This contribution from Jillian Glover is part of Park People’s 10 Years Together in City Parks. Be sure to check out all of the contributors throughout the year.  


  As a child growing up on the westside of Vancouver, the railroad track along the Arbutus Corridor ran behind the tall hedges of our backyard. My sister and I would play along the tracks with neighbourhood kids, often leaving pennies behind to discover them flattened by passing trains the next day.     Children have a way of turning any space, even an industrial rail line, into a place for social gathering and play. Almost 40 years later, many cities around the world have adopted out-of-the-box thinking, converting underused industrial land into public spaces. This innovative approach to park design includes the Arbutus Corridor, which the City of Vancouver purchased in 2016 and is working to transform into the Arbutus Greenway, a ribbon of pathways and parks through the heart of Vancouver’s westside.  

“The Arbutus Corridor has a history and it runs through parts of the city that in everyone’s minds are already developed,” says Antonio Gómez-Palacio, a partner at DIALOG, the urban planning firm that led the design and engagement process for the project. “Converting it to a greenway was an act of tenacity and creativity, working with the community to see the world in a different way, and to see a park there waiting to be discovered.”  

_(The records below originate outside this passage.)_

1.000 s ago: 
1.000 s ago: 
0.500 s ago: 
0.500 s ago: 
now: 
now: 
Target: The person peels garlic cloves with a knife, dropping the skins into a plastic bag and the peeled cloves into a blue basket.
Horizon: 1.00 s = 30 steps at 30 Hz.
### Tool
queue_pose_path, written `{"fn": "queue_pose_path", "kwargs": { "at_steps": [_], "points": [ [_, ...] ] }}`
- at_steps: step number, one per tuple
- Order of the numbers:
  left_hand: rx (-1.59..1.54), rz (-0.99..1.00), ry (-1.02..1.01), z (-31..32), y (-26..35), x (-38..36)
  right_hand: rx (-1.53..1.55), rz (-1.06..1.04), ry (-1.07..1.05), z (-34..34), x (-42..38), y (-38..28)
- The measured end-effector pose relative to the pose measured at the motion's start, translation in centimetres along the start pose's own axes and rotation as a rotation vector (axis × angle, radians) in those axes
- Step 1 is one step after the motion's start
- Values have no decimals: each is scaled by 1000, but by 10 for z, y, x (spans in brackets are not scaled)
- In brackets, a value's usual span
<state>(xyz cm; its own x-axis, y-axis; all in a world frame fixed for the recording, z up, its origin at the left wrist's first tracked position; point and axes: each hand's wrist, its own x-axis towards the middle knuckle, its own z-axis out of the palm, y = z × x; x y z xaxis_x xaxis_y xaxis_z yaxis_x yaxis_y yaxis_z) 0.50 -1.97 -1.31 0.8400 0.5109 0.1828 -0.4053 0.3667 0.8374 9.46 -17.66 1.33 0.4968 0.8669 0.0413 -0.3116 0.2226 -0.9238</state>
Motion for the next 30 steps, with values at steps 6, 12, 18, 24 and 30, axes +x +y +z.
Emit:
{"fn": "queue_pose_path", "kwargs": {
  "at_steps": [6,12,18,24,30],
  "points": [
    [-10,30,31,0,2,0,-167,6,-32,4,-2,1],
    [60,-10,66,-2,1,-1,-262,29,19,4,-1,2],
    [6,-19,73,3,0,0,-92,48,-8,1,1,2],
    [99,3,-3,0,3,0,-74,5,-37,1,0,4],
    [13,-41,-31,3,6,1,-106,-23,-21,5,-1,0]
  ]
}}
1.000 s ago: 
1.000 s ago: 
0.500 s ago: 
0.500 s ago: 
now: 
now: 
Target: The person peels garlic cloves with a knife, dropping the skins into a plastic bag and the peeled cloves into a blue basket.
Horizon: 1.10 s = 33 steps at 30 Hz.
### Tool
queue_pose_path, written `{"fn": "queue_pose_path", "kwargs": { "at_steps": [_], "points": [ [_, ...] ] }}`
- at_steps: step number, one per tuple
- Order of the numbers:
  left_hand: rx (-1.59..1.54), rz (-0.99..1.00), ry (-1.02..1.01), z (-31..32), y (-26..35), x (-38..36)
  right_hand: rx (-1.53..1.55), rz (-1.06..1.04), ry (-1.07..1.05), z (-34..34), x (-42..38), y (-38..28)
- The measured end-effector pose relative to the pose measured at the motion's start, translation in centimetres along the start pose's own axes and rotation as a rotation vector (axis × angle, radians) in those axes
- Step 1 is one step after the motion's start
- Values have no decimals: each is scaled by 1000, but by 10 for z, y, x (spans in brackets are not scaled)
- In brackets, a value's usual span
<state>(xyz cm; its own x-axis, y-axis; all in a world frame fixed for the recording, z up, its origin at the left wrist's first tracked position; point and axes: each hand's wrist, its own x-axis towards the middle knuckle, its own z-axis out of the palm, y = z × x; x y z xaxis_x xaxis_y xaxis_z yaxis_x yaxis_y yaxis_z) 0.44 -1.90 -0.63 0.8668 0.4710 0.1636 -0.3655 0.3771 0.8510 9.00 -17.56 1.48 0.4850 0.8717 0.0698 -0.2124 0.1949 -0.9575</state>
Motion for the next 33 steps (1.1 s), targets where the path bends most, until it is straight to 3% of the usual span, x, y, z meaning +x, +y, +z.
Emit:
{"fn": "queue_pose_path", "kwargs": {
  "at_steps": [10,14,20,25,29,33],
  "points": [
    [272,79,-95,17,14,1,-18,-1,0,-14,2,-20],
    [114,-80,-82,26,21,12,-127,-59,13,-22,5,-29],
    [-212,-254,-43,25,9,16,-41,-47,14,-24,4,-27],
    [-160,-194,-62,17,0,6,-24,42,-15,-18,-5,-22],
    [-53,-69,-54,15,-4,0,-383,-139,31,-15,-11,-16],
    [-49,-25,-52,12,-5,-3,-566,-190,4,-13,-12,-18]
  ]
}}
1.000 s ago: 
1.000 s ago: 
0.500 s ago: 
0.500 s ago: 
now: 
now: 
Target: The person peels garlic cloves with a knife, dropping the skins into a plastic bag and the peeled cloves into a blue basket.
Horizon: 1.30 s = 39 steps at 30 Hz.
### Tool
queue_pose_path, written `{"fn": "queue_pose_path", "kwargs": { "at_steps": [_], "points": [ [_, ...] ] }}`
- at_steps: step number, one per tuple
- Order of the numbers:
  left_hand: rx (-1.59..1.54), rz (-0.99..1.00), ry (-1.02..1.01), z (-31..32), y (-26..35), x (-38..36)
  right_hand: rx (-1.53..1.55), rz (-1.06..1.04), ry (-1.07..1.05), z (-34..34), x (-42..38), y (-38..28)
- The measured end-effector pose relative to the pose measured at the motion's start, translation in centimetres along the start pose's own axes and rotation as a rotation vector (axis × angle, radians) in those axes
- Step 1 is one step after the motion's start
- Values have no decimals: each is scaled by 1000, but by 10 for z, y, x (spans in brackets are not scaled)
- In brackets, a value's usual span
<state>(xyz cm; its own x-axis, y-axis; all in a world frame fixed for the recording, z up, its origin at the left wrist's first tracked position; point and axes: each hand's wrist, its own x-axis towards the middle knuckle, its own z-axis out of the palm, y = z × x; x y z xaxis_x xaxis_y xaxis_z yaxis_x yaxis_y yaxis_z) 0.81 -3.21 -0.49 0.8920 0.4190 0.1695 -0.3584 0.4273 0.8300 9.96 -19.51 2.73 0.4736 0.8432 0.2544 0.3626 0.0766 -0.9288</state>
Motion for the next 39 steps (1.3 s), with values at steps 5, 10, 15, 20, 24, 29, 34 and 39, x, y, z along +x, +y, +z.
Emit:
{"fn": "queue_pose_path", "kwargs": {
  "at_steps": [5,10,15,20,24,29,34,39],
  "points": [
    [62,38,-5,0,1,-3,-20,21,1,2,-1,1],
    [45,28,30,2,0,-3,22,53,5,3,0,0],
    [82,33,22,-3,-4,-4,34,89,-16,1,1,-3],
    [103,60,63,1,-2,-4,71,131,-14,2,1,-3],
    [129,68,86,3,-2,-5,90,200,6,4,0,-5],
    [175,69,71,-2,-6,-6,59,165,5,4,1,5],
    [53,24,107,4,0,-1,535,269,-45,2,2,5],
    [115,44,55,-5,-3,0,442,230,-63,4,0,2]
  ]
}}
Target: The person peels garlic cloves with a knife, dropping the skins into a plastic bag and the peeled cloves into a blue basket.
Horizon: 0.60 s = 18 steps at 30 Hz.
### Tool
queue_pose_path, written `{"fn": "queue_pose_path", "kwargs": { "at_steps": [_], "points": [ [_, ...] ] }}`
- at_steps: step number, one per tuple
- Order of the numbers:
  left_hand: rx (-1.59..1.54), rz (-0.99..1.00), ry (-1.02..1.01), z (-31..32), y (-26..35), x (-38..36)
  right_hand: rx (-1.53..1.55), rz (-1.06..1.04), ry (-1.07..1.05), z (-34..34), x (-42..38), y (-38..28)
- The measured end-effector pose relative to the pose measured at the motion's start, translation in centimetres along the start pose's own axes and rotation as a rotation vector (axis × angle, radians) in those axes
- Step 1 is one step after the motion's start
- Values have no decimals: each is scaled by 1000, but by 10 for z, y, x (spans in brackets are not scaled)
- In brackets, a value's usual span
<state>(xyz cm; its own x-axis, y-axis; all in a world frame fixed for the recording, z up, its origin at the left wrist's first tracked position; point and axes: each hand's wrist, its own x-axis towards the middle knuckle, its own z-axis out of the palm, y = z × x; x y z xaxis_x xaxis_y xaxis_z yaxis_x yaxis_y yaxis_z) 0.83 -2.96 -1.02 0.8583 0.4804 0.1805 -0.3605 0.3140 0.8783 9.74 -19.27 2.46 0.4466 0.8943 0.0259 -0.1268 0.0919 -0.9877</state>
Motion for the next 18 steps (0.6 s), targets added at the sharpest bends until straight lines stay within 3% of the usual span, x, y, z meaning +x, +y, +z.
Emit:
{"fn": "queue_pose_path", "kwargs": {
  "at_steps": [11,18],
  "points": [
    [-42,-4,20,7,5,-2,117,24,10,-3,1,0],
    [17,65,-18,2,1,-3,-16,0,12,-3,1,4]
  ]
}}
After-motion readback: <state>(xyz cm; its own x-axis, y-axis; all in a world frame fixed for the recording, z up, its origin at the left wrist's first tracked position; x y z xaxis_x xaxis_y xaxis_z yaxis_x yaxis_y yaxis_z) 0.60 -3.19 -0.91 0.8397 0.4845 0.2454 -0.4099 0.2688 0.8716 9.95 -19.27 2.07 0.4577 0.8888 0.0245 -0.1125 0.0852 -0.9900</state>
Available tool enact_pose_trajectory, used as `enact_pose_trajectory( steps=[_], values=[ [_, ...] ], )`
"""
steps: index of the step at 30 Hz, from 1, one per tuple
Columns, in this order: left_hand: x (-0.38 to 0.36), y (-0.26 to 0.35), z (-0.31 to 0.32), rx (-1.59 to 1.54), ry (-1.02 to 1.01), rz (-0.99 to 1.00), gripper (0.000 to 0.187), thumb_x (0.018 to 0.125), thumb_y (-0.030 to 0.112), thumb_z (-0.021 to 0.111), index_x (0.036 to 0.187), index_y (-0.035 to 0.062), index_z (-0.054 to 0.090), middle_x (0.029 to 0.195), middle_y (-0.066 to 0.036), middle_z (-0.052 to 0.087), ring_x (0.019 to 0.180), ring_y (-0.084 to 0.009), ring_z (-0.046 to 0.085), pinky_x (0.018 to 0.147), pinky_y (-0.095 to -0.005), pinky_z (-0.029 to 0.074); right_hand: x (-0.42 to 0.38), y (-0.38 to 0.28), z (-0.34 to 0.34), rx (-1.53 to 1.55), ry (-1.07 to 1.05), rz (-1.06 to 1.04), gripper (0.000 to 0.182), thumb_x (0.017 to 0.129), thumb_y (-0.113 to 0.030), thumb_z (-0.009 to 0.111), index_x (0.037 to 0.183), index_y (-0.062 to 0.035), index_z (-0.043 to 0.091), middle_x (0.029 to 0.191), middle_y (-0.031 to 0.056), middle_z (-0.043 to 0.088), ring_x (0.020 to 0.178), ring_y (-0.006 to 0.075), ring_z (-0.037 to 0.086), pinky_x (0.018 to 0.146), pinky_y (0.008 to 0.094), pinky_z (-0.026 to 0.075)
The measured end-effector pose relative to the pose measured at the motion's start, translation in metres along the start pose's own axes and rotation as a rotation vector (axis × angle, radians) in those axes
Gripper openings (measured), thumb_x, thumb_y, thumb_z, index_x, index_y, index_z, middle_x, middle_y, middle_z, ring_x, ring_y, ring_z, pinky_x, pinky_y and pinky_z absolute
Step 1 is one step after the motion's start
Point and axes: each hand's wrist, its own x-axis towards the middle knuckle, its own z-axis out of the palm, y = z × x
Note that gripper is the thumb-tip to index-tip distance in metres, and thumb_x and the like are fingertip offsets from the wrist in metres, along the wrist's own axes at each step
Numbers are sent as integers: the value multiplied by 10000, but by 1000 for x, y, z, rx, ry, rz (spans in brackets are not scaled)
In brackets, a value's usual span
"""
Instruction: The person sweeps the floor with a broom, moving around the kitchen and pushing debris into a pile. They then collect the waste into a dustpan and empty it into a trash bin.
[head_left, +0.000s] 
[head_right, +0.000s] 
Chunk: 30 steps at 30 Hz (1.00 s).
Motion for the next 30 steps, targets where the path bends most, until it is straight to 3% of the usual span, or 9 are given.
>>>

The Greenway’s history spans over 100 years – from its beginnings as a railway for passengers and local industry, to contentious negotiations between the City of Vancouver and CP rail for its purchase. Today, it is an active transportation pathway that runs from the tourist destination of Granville Island to Vancouver’s southern edge, overlooking the Fraser River. In the future, it will become a multimodal corridor linking a series of destination parks and public spaces, and in the meantime, the local community has found creative ways to bring people together along its path.  

From railway to greenway

    The Arbutus Corridor, originally called the Vancouver & Lulu Island Railway, was built by the Canadian Pacific Railway (CPR) in 1902 to connect Vancouver to the Richmond community of Steveston, home to a bustling fishing and canning industry. In 1905, the BC Electric Company leased the line from the CPR, electrified it, and began running a passenger rail service called the Interurban. It departed from the north end of the Granville Bridge, travelled through the westside neighbourhoods of Vancouver, and ended in Richmond. Interurban trains ceased operation in 1952, but short freight trains continued to use the Arbutus Corridor until 2001 (one of its last customers was the Molson Brewery). After that, the tracks remained dormant for 15 years.     Throughout that time, the idea of developing a greenway along the corridor was part of Vancouver’s future plans. Council passed the Arbutus Corridor Official Development Plan in 2000, which proposed turning it into a multi-use transportation greenway. In 2014, the City of Vancouver was finally in negotiations with Canadian Pacific (CP) to purchase the land, which runs through some of the most valuable property in North America; however, they couldn’t agree on a price. As a result, Canadian Pacific threatened to run trains along the line and started tearing out adjacent community gardens in preparation. This action hastened negotiations and an agreement was reached in March 2016, with the City buying the Arbutus Corridor for $55 million. At the time, then-mayor Gregor Robertson said the 42 acres would be used as a greenway with the possibility of light passenger rail in the future.  

Activation now

    The City didn’t wait for those plans to be finalized before making the corridor available to the public. Within a year, Vancouver built a temporary 9.5 km asphalt path along the rail line that connected six communities on the city’s westside. The interim design for the Arbutus Greenway has been in place for over four years and is widely used and embraced by the local community. It now attracts thousands of people every day, providing an opportunity to walk, bike, and roll from False Creek to the Fraser River. According to a health study of the Greenway conducted by INTERACT from 2016-2019, the usage grows exponentially every year and, overall, it is seen by the community as a safe natural oasis in the city where you can go for an uninterrupted, smooth stroll and have informal social interactions.  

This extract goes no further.